Offre et Demande reduced its forecast for EU soft-wheat production by about 5 million tons from February to between 127 million and 128 million tons, Marie said. Winter kill cut French output by about 2.5 million tons, Germany’s crop took a 2 million-ton hit, and frost destroyed 1 million tons of the grain in Poland, the analyst estimates.
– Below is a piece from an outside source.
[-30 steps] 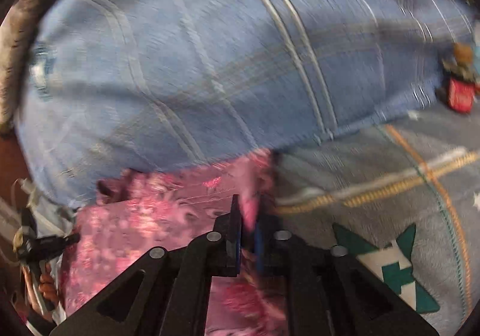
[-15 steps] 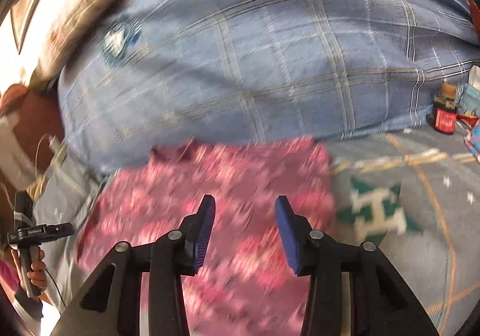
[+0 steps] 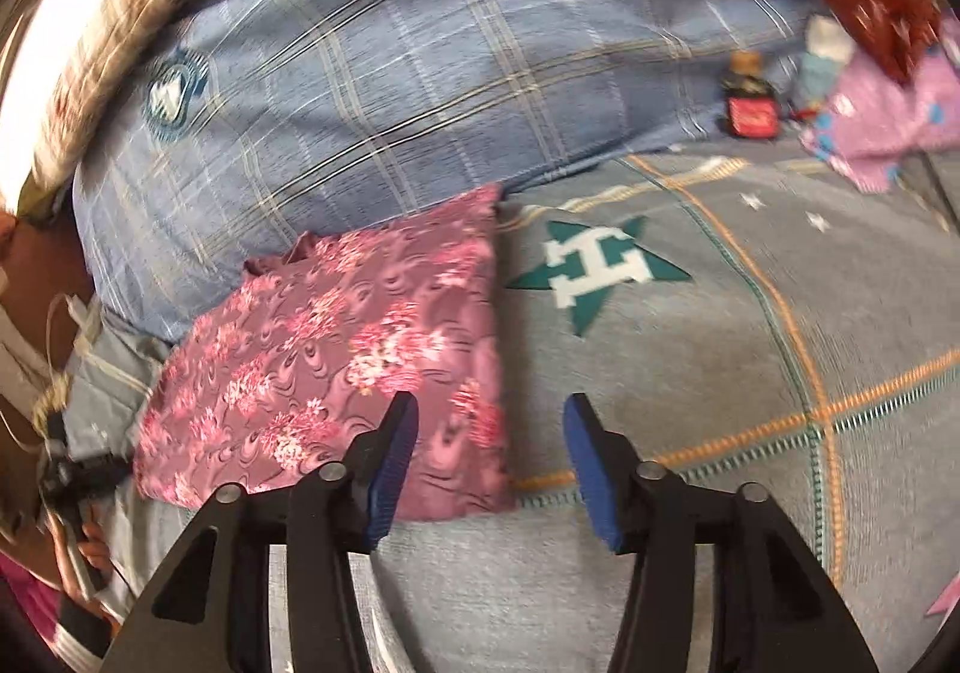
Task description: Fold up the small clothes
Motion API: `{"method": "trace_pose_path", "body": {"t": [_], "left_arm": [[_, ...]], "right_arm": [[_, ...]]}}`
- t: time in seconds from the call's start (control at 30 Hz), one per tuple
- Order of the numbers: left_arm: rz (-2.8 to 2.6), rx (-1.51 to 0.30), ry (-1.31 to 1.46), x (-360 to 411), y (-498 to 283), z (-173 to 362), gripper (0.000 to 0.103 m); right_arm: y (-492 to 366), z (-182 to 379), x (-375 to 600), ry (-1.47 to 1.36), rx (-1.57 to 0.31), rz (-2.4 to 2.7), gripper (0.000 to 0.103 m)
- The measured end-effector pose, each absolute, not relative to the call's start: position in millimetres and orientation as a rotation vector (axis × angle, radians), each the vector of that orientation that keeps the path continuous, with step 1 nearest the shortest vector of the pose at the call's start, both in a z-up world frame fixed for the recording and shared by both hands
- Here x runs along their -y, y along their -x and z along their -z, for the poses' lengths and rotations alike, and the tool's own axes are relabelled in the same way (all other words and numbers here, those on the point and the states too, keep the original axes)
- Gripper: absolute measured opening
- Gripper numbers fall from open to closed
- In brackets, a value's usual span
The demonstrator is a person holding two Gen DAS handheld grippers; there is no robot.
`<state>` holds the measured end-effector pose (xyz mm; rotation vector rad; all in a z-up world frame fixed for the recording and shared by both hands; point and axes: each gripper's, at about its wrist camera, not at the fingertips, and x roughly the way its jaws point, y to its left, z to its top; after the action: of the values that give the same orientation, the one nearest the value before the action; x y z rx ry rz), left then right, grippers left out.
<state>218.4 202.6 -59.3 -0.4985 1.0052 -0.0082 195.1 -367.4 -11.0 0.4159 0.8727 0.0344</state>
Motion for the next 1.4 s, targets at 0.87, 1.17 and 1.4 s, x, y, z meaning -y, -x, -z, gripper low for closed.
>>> {"method": "trace_pose_path", "body": {"t": [0.87,1.17,1.4], "left_arm": [[0.100,-1.010,0.560,-182,-194,50,0.016],[0.159,-0.995,0.435,-168,-270,5,0.059],[0.157,-1.145,0.429,-150,-351,37,0.059]], "right_arm": [[-211,30,370,-0.474,-0.911,-0.084,0.011],[-274,-10,385,-0.566,-0.836,-0.121,0.044],[-367,19,361,-0.489,-0.957,-0.058,0.048]]}}
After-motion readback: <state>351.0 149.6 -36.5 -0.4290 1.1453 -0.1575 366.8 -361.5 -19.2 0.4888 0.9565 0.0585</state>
“Some farmers lost everything,” Marie said. “For Germany, we’re very concerned because the crop conditions were essentially the same as in northeast France.”

Farmers in Germany, the EU’s second-largest wheat grower after France, may have to plow under some winter crops after some areas suffered “extensive” frost damage, particularly for barley and early-planted winter wheat, farm lobby Deutscher Bauernverband said.

Rapeseed may be more affected by the cold spell than wheat, according to Erin FitzPatrick, an analyst at Rabobank International in London. She forecasts EU production of the oilseed at less than 20 million tons, compared with the bloc’s estimate for a 20.2 million-ton harvest.

Rapeseed Prices

“Rapeseed is more sensitive to colder temperatures than wheat,” FitzPatrick said by phone from London. “Conditions were tight for rapeseed last year. Now we’re looking for a similar situation. The negative weather is going to have bigger implications for rapeseed prices than for wheat.”

August-delivery rapeseed has climbed 11 percent this year on NYSE Liffe in Paris, beating the 4.6 percent increase for November-delivery milling wheat.

The French rapeseed harvest was the biggest in the EU in 2011, according to data from the bloc.

France and the U.K. may still avoid drought damage with timely rains, according to InVivo’s Raye.

“We’re not in the grain-filling phase, we’re not in the flowering phase,” he said. “There is potential to catch up. If it rains in coming weeks, we could still have very good yields, but the risk is great.”

The lack of rain won’t necessarily mean lower EU grain production, as evidenced by last year’s February-May drought, according to Dave Norris, an independent U.K. grain trader. EU wheat output rose 1.7 percent in 2011, according to the bloc.

“At the time, common talk suggested that our wheat crop would be down 25 percent to 33 percent,” Norris wrote in an e- mail. “As we now know, somehow we managed to end up with a slightly larger crop than in 2010. So it’s very early days to be writing things off just yet.”